What are we doing about it?

Rainey-Pierson said she is most concerned about finding solutions, noting that even though the virus is disproportionately hitting African Americans and other people of color, it still is affecting everyone.

“I don’t believe any of us are an island, and when the bell tolls, it tolls for all of us,”  Rainey-Pierson said. “If I go outside and contract the coronavirus then I impact my friends, my family and it continues to spread.”

Naomi Rainey-Pierson, President of the Long Beach branch NAACP right, hands Adrienne Albert a box of gloves and mask, Thursday, April 30, 2020. Photo by Thomas R. Cordova.

Others have pushed for wide-reaching, direct action to address the systemic problems. Long Beach’s chapter of Black Lives Matter made a list of 57 demands to county and city leaders. They want immediate relief in testing, patient rights, education, public safety, income support and more.

“These demands are immediate—meant for emergency implementation during the COVID-19 crisis as well as long-term and necessary to eradicate the underlying conditions at the root of the disproportionate impact of the public health crisis,” a statement from the group reads.

Others urged more personal action. In a town hall hosted by the city, Dr. Thema Bryant encouraged listeners to be mindful of the stress and trauma being caused by the pandemic and to seek help from therapists and mental health professionals through phone calls, video chats and free apps.

Chaney said his church has ramped up efforts to help congregants and their families and friends through their therapy ministry, adding more mental health professionals to meet the need.

For the city’s part, health officials have been working to establish more testing centers in different parts of the city, adding five new locations: Long Beach City College’s Pacific Coast Campus, Jordan High School, Jordan Plus High School, Cabrillo High School and St. Mary Medical Center. Health officials have specifically targeted North Long Beach for testing because of its high population of black residents.

The response has been positive at the St.
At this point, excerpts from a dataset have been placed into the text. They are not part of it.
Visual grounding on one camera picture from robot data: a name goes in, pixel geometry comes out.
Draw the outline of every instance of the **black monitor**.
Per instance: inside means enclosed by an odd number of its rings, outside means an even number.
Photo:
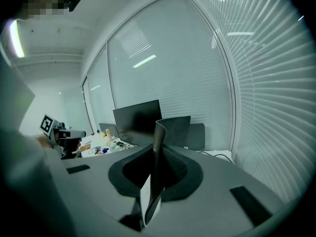
[[[133,145],[153,143],[156,121],[162,119],[159,100],[113,110],[119,138]]]

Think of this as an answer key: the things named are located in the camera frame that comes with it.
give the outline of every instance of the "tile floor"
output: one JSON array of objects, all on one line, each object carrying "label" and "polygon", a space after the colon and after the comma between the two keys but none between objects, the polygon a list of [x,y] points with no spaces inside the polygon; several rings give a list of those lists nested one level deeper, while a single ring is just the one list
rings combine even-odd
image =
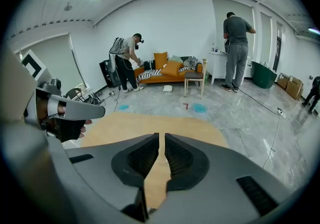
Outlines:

Mary testing site, said Caldwell, the hospital executive.

“The first day of testing was on April 20 and by 8:40 a.m. we’d already screened 17 individuals and we hadn’t even been open for an hour,” Caldwell said.

Davis, the city health officer, said Long Beach is also working with community leaders to make sure people are getting accurate information. The problem itself though, is much bigger.

“As long as things are inequitable in our opportunities, we will continue to see this,” Davis said. “… It all comes back to what kind of opportunities you have and the chronic stress of institutional racism that you’re living with your entire life.”